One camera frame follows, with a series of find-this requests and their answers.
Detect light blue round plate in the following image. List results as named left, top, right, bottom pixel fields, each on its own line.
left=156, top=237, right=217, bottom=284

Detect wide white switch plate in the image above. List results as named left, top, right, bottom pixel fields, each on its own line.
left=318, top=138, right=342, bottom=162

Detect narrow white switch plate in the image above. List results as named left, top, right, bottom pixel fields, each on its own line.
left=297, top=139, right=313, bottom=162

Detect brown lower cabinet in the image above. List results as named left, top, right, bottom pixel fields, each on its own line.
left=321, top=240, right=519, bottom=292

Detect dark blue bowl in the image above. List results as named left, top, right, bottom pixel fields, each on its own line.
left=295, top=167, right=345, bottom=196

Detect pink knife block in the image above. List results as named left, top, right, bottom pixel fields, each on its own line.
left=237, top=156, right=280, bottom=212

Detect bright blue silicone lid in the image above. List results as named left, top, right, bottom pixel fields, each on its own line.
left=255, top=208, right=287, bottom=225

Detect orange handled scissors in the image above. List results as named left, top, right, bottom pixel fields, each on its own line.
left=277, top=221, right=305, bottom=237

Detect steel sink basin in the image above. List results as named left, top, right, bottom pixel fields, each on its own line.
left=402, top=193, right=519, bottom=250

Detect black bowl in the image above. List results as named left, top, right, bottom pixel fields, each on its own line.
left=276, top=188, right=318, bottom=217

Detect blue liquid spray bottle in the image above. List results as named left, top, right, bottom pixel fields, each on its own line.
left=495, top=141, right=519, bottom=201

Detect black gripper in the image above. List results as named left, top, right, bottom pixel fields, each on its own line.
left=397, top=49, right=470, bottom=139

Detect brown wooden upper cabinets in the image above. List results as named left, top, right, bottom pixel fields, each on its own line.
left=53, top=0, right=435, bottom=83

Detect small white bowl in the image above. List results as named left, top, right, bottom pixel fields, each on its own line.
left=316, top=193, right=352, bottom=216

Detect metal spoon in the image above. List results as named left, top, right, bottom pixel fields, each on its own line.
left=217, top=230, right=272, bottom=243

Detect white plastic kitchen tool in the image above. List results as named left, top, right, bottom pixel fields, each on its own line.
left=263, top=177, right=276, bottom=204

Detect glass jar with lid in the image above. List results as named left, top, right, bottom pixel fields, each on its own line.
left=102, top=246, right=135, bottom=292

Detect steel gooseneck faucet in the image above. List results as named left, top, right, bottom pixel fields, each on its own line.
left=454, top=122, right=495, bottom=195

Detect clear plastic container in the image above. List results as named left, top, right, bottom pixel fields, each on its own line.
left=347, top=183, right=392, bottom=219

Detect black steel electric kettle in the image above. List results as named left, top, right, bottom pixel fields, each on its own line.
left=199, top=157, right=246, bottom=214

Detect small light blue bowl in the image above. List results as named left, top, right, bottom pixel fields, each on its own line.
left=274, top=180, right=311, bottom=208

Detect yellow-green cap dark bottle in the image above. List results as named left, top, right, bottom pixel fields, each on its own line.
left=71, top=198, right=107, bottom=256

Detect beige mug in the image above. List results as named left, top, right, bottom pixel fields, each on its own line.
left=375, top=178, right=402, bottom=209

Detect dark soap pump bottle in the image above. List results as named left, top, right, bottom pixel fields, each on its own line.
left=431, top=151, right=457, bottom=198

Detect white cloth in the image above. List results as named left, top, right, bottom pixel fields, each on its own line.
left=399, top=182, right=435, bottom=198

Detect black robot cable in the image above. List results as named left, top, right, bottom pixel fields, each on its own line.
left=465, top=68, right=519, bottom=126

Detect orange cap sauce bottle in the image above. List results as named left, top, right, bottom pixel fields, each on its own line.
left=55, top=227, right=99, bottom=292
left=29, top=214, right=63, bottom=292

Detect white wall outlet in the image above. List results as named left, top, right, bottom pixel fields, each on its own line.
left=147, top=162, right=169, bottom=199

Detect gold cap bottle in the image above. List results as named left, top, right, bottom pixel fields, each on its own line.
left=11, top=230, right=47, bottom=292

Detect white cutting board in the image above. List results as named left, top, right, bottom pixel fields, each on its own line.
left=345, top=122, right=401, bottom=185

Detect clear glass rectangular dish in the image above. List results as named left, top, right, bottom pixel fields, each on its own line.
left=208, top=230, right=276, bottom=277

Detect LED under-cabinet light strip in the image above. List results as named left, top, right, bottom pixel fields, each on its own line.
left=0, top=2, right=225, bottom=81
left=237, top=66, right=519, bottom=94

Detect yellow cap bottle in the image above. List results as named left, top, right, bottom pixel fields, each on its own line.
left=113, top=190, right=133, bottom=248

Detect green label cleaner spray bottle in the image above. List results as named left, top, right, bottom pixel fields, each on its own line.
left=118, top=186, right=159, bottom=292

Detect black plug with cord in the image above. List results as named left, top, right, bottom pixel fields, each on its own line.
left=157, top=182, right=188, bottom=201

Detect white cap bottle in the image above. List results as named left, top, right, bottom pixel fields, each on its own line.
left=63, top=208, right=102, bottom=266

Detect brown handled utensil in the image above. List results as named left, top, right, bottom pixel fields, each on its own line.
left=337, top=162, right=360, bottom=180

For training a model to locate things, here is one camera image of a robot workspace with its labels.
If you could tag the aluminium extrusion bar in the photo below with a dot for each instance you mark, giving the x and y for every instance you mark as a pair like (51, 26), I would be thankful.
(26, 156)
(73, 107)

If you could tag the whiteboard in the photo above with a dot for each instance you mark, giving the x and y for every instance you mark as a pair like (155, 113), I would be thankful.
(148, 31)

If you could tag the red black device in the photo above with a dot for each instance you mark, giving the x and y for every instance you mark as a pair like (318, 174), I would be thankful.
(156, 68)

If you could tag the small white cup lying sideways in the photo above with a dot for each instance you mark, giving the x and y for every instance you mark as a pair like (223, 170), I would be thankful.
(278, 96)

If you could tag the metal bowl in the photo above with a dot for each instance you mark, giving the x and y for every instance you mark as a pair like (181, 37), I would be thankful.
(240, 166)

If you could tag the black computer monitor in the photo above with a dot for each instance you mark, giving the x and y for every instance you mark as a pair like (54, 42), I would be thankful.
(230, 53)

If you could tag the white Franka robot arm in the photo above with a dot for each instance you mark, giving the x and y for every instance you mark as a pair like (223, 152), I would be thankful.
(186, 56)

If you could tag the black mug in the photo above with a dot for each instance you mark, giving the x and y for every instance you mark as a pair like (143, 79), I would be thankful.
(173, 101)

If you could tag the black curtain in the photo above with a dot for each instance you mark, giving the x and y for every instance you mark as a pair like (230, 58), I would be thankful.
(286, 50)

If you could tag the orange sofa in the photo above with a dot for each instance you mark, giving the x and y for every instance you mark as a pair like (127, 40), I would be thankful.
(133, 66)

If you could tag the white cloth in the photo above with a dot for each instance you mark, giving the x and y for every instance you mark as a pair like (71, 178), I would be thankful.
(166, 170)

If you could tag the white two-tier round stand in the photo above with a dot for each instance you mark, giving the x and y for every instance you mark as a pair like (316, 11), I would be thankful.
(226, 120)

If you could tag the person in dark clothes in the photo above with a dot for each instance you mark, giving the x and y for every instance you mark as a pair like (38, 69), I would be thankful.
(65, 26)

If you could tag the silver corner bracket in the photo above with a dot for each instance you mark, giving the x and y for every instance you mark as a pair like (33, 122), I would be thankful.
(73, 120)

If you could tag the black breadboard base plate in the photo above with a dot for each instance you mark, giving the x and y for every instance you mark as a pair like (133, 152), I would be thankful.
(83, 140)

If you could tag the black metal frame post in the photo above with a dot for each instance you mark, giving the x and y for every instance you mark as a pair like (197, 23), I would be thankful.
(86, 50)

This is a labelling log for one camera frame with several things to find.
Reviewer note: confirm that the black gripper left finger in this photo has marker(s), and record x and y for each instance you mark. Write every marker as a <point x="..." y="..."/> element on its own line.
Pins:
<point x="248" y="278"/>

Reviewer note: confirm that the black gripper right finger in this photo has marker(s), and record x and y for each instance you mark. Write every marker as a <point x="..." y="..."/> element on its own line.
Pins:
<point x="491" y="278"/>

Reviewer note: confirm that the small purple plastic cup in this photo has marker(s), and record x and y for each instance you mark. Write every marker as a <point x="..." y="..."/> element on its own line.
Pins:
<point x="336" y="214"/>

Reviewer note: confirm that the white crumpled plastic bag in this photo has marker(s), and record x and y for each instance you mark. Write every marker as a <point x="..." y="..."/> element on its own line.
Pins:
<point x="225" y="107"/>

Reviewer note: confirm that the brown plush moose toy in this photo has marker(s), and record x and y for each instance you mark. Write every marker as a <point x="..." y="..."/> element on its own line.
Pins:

□ □ □ □

• **Exercise brief**
In the listing above, locate the line with "If you could tag the white Franka" and the line with "This is a labelling", then extract exactly those lines and every line between them, and nothing more.

• **Finished task**
If you could tag the white Franka robot arm in the photo above with a dot for each instance you mark, giving the x and y for every instance you mark as a pair like (223, 152), I would be thankful.
(186, 56)

If you could tag the black mug in the photo above with a dot for each instance you mark, giving the x and y for every instance you mark as a pair like (143, 79), I would be thankful.
(173, 101)

If you could tag the black curtain in the photo above with a dot for each instance you mark, giving the x and y for every instance you mark as a pair like (230, 58), I would be thankful.
(286, 50)

If you could tag the orange sofa in the photo above with a dot for each instance you mark, giving the x and y for every instance you mark as a pair like (127, 40), I would be thankful.
(133, 66)

If you could tag the white cloth in the photo above with a dot for each instance you mark, giving the x and y for every instance you mark as a pair like (71, 178), I would be thankful.
(166, 170)

If you could tag the white two-tier round stand in the photo above with a dot for each instance you mark, giving the x and y for every instance you mark as a pair like (316, 11), I would be thankful.
(226, 120)

If you could tag the person in dark clothes in the photo above with a dot for each instance you mark, giving the x and y for every instance you mark as a pair like (38, 69), I would be thankful.
(65, 26)

If you could tag the silver corner bracket in the photo above with a dot for each instance you mark, giving the x and y for every instance you mark as a pair like (33, 122), I would be thankful.
(73, 120)

If you could tag the black breadboard base plate in the photo above with a dot for each instance you mark, giving the x and y for every instance you mark as a pair like (133, 152), I would be thankful.
(83, 140)

If you could tag the black metal frame post in the photo above with a dot for each instance you mark, giving the x and y for every instance you mark as a pair like (197, 23), I would be thankful.
(86, 50)

This is a labelling log for one camera frame with several things to find.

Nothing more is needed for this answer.